La tgap augmente selon une trajectoire pluriannuelle voulue par les pouvoirs publics afin d’accroître l’effet incitatif du signal-prix, particulièrement dans le secteur des déchets ménagers et assimilés. Lorsque le stockage ou l’incinération demeurent économiquement trop compétitifs, la hiérarchie des modes de traitement progresse plus lentement. Le relèvement graduel du barème vise donc à orienter les arbitrages vers la prévention, le tri, la valorisation matière et, lorsque cela est possible, des solutions substitutives au stockage.
Les données disponibles illustrent ce choix avec une projection de 65 €/tonne en 2025 puis 105 €/tonne en 2030 pour la composante relative aux déchets stockés. L’augmentation n’a toutefois pas qu’un effet comportemental théorique, car elle se diffuse dans les budgets des exploitants, des collectivités et, indirectement, des ménages. Cette transmission du coût alimente des critiques récurrentes sur l’efficacité distributive du dispositif et sur l’absence d’affectation automatique des recettes à des investissements de prévention.
Cette hausse progressive renchérit les filières polluantes et renforce l’attrait des alternatives propres : la cheminée au bioéthanol illustre ce type de report vers un combustible renouvelable, sans conduit ni raccordement au gaz, qui échappe aux assiettes les plus lourdement taxées.

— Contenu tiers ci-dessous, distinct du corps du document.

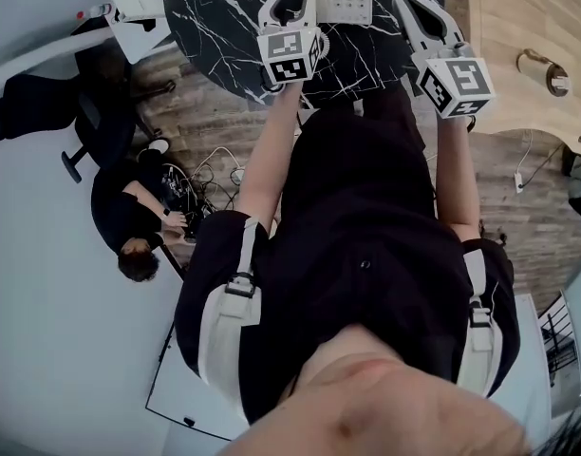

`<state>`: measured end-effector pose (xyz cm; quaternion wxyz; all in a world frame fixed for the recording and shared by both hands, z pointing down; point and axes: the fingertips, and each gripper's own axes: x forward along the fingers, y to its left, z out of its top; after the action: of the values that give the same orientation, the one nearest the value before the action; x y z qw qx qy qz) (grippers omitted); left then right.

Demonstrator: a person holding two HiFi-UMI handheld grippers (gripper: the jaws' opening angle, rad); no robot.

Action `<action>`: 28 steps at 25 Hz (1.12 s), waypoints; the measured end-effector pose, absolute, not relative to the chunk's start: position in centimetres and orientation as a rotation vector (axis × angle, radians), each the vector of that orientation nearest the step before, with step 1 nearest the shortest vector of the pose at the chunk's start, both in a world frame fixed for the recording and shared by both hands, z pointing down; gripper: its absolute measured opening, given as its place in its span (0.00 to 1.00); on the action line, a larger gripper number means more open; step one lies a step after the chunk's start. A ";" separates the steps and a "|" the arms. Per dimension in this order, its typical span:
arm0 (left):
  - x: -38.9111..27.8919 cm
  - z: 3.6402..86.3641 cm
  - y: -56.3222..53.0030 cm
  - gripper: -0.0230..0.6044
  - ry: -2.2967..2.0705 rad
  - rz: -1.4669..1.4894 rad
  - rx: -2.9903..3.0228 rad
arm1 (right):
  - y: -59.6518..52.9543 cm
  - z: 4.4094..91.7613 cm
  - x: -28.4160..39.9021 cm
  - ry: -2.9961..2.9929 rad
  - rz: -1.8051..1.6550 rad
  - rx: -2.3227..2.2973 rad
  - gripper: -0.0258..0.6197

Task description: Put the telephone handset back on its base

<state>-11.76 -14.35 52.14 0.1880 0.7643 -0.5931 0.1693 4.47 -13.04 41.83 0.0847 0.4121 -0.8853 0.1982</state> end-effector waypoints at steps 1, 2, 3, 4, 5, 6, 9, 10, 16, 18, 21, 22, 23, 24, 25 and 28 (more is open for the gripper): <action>-11.6 51.5 -14.1 0.30 -1.669 0.482 2.176 | -12.9 41.5 4.5 -2.644 0.579 1.241 0.09; -11.5 50.8 -13.9 0.30 -1.670 0.496 2.205 | -12.7 41.1 4.5 -2.649 0.568 1.253 0.09; -11.3 50.2 -13.6 0.29 -1.672 0.513 2.237 | -12.5 40.7 4.5 -2.654 0.559 1.264 0.09; -11.2 49.6 -13.3 0.28 -1.672 0.520 2.266 | -12.2 40.3 4.5 -2.660 0.551 1.274 0.09; -11.0 48.8 -13.1 0.26 -1.669 0.516 2.289 | -12.0 39.9 4.4 -2.666 0.543 1.283 0.09; -10.9 48.1 -12.8 0.25 -1.665 0.503 2.308 | -11.7 39.5 4.3 -2.672 0.534 1.292 0.09; -10.8 46.1 -12.2 0.21 -1.651 0.460 2.348 | -11.3 38.6 4.2 -2.685 0.510 1.314 0.09; -10.7 45.4 -12.0 0.21 -1.644 0.446 2.362 | -11.2 38.3 4.2 -2.689 0.502 1.321 0.09; -10.7 41.5 -10.8 0.15 -1.583 0.337 2.430 | -10.7 36.1 4.3 -2.714 0.431 1.355 0.09; -11.1 40.2 -10.3 0.14 -1.579 0.302 2.447 | -10.4 35.5 4.3 -2.718 0.414 1.359 0.09; -11.6 38.2 -9.6 0.11 -1.576 0.246 2.470 | -9.9 34.7 4.2 -2.724 0.389 1.366 0.09; -11.6 37.7 -9.4 0.11 -1.573 0.232 2.478 | -9.8 34.5 4.2 -2.725 0.383 1.370 0.09; -11.6 37.2 -9.2 0.11 -1.570 0.220 2.487 | -9.6 34.3 4.3 -2.726 0.378 1.373 0.09; -11.7 36.7 -9.1 0.10 -1.568 0.210 2.496 | -9.5 34.1 4.3 -2.728 0.374 1.376 0.09; -11.7 36.3 -9.0 0.10 -1.567 0.200 2.504 | -9.4 33.9 4.3 -2.732 0.370 1.378 0.09; -11.8 35.4 -8.8 0.08 -1.563 0.171 2.516 | -9.2 33.4 4.3 -2.740 0.352 1.387 0.09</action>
<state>-11.78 -8.79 35.45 0.0872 0.8448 -0.5248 0.0575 4.27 -9.20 33.40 0.0251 0.4484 -0.8862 0.1139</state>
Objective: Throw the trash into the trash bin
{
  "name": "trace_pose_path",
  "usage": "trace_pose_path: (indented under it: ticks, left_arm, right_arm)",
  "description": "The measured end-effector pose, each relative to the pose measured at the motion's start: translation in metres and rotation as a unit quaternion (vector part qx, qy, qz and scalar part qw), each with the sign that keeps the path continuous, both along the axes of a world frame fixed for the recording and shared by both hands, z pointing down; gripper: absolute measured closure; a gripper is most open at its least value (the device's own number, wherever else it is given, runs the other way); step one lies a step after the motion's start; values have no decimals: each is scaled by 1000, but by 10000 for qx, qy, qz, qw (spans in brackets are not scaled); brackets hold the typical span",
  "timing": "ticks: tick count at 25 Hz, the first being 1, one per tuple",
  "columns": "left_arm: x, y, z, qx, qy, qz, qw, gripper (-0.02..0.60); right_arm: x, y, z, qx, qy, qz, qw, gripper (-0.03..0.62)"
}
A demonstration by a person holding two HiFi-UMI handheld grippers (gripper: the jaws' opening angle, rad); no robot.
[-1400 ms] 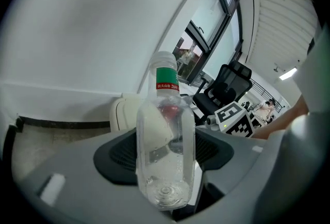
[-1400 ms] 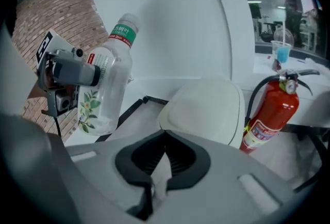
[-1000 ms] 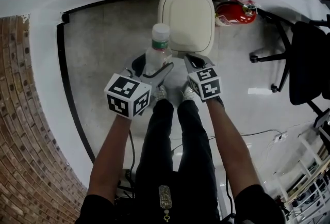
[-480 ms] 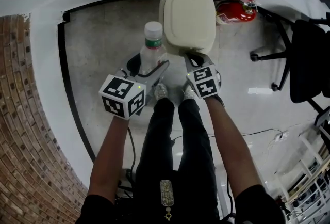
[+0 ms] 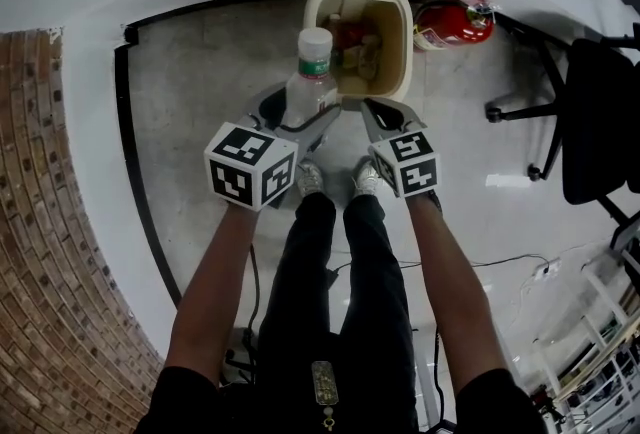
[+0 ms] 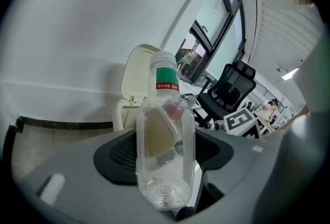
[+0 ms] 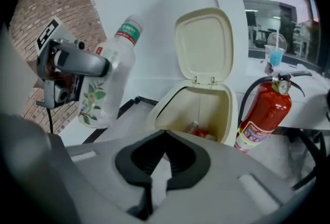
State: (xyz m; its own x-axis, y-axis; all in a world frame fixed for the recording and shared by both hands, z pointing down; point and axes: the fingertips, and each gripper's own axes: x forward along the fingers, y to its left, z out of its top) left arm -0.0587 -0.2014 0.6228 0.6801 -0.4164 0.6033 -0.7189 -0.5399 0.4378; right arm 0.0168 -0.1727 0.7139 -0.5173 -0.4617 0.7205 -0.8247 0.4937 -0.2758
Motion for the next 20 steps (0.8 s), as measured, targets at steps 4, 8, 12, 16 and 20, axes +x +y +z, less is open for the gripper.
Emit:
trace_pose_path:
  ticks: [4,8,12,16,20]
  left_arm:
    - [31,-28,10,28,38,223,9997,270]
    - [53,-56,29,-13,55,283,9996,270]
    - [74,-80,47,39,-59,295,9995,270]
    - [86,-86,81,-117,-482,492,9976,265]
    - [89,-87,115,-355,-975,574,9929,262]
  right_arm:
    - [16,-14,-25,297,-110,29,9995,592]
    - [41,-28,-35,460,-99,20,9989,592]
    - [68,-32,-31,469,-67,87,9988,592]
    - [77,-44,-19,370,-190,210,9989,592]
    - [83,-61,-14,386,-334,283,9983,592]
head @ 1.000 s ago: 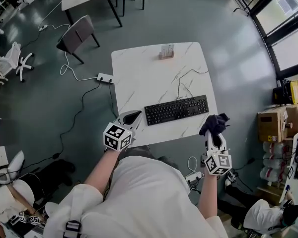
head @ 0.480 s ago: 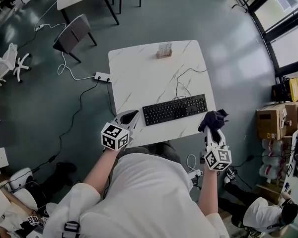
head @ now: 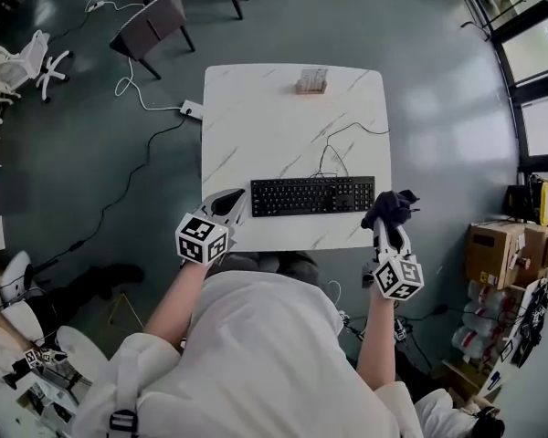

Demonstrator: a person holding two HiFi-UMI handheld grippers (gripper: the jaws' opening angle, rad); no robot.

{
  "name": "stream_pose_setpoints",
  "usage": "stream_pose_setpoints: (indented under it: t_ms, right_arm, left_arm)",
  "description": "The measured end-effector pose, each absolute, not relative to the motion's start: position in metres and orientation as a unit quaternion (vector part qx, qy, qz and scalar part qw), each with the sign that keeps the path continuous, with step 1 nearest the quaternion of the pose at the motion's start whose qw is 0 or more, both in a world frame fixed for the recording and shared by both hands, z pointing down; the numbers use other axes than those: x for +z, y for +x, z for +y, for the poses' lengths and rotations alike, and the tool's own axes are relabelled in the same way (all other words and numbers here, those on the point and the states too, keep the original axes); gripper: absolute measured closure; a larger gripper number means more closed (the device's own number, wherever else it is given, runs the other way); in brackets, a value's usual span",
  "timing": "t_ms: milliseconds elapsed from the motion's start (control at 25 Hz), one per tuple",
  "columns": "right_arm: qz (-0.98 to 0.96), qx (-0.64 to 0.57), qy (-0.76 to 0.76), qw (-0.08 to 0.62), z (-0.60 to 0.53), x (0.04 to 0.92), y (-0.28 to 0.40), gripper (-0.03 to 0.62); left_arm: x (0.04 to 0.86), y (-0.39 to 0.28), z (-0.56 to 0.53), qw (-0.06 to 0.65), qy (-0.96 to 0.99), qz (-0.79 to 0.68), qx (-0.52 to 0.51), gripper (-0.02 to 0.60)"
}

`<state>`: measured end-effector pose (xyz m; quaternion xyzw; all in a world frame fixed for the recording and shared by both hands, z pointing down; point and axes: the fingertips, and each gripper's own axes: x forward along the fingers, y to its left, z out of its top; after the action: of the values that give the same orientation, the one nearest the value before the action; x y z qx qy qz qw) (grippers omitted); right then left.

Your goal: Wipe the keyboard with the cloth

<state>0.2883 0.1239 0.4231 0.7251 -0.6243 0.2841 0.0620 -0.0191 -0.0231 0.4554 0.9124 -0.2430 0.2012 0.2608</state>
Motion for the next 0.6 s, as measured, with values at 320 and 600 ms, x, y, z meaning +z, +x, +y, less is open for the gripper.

Il ressort donc que la hausse annuelle répond à une logique de politique publique autant qu’à une logique fiscale, avec un objectif de transformation des flux plus qu’un simple prélèvement additionnel. L’analyse des barèmes doit rester distincte d’autres sigles techniques ou biomarqueurs, y compris ALAT ou TGP et les notations proches de la transaminase S.G.P.T A.L.A.T, qui n’entretiennent aucun lien avec l’assiette environnementale de la taxe.
La TGAP fonctionne comme une fiscalité environnementale à composantes multiples, administrée par la DGFiP et structurée autour d’assiettes précisément définies, dont les déchets stockés constituent l’enjeu opérationnel le plus exposé. La maîtrise du dispositif repose sur trois leviers, qualification correcte de l’activité taxable, documentation de l’assiette et anticipation de la trajectoire tarifaire jusqu’à 2030, qui modifie durablement l’économie des filières de traitement.